Projection Optimization: A General Framework for Multi-Objective and Multi-Group RLHF
Authors: Nuoya Xiong, Aarti Singh
ICML 2025 | Venue PDF | Archive PDF | Plain Text | LLM Run Details
| Reproducibility Variable | Result | LLM Response |
|---|---|---|
| Research Type | Experimental | Empirically, leveraging our theoretical insights, we propose a nearly training-free algorithm once the optimal policies for individual objectives are obtained. [...] 6. Experiments We fine-tune a LLAMA2-7B model using Anthropic-HH dataset (Bai et al., 2022) with three different objectives of an LM assistant: Humor, Helpful, and Harmless. [...] The experimental results show that MOPO performs generally better. |
| Researcher Affiliation | Academia | 1Carnegie Mellon University, PA, USA. Correspondence to: Aarti Singh <EMAIL>. |
| Pseudocode | Yes | Algorithm 1 MOP-Reward Based (RB) [...] Algorithm 2 MOP-Reward Free (RF) (Online Version) [...] Algorithm 3 MOPO-Offline [...] Algorithm 4 VPO-objective-learning-general [...] Algorithm 5 MOPO(Practical Version)-Offline |
| Open Source Code | No | The paper discusses using several existing reward models available on Hugging Face (e.g., "https://huggingface.co/Ray2333/gpt2-large-harmless-reward_model").
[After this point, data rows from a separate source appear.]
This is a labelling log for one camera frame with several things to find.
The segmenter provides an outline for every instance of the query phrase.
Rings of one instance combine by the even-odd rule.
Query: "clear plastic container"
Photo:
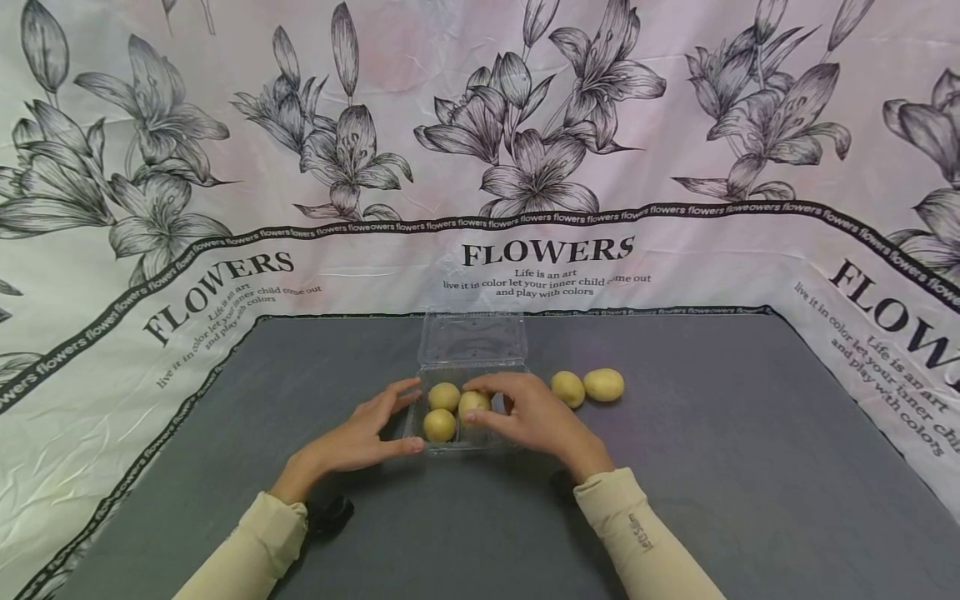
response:
[[[427,394],[438,383],[452,383],[463,389],[465,383],[489,372],[528,372],[527,336],[520,313],[437,312],[423,318],[420,336],[420,388],[423,396],[407,410],[404,437],[423,436],[423,418],[430,412]],[[494,411],[504,414],[503,397],[491,398]],[[450,442],[426,443],[429,455],[471,451],[505,451],[515,446],[484,428],[461,426]]]

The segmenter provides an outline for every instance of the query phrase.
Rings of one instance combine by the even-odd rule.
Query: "right hand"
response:
[[[467,411],[466,422],[489,427],[531,450],[553,454],[566,464],[577,483],[615,469],[600,438],[536,375],[490,373],[470,380],[464,390],[504,395],[508,413]]]

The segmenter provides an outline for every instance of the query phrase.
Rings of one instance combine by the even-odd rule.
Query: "white fabric backdrop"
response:
[[[264,315],[770,306],[960,518],[955,3],[0,15],[0,597]]]

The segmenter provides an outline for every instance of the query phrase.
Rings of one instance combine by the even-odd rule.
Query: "beige sleeve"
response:
[[[630,469],[593,475],[574,494],[631,600],[723,600],[704,570],[654,515]]]
[[[266,600],[306,537],[306,507],[261,492],[174,600]]]

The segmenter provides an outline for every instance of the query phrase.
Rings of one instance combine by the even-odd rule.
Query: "left hand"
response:
[[[359,470],[423,451],[421,438],[380,440],[380,430],[390,417],[420,397],[419,390],[409,391],[419,383],[418,378],[391,383],[357,406],[347,422],[298,450],[287,461],[270,495],[286,504],[305,502],[314,484],[331,472]]]
However, there is no explicit statement or link indicating that the authors have made their own implementation code for the proposed methodology publicly available. |
| Open Datasets | Yes | We fine-tune a LLAMA2-7B model using Anthropic-HH dataset (Bai et al., 2022) |
| Dataset Splits | No | The paper mentions using the "Anthropic-HH dataset" but does not provide specific details regarding its training, validation, or test splits. It does not mention percentages, counts, or predefined split strategies. |
| Hardware Specification | No | The paper mentions fine-tuning a "LLAMA2-7B model" and running experiments but does not specify any hardware details such as GPU models, CPU types, or memory used for these experiments. |
| Software Dependencies | No | The paper mentions fine-tuning a "LLAMA2-7B model" and using "MOD (Shi et al., 2024)" and a "PPO approach" but does not provide specific version numbers for any software libraries, frameworks, or programming languages used in their implementation. |
| Experiment Setup | Yes | In our experiments, we set the number of iterations to 7, striking a balance between computational efficiency and performance. To compute the expected reward vector V t, we calculate the expectation by taking the expectation over 100 training samples |